Task directions =
Could you write out the opening lines of the data, word for word, stopping after the line that contains "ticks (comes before"?

Data =
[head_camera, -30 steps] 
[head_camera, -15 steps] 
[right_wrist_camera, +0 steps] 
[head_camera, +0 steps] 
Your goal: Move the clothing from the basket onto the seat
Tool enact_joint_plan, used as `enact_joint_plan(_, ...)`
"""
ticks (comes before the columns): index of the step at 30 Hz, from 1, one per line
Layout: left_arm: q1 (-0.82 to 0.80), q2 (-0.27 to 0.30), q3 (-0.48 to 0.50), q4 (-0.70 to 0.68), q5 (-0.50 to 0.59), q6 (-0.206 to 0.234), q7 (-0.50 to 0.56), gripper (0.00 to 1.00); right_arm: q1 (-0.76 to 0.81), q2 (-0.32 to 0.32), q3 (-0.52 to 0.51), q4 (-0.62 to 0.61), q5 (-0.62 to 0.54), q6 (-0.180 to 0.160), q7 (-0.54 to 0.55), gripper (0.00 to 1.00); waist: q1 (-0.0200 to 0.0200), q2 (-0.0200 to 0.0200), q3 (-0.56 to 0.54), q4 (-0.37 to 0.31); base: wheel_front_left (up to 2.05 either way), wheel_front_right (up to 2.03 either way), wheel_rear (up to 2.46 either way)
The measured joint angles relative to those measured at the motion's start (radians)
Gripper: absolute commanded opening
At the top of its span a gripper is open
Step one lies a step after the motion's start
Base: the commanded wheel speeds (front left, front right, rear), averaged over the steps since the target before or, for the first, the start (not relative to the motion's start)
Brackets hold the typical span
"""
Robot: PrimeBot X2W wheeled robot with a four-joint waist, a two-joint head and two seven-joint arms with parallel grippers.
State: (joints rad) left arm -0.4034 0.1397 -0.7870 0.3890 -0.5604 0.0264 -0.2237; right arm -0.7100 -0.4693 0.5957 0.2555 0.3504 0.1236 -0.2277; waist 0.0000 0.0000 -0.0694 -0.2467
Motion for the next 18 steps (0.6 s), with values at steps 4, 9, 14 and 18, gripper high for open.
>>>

Result below =
[head_camera, -30 steps] 
[head_camera, -15 steps] 
[right_wrist_camera, +0 steps] 
[head_camera, +0 steps] 
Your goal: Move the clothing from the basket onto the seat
Tool enact_joint_plan, used as `enact_joint_plan(_, ...)`
"""
ticks (comes before the columns): index of the step at 30 Hz, from 1, one per line

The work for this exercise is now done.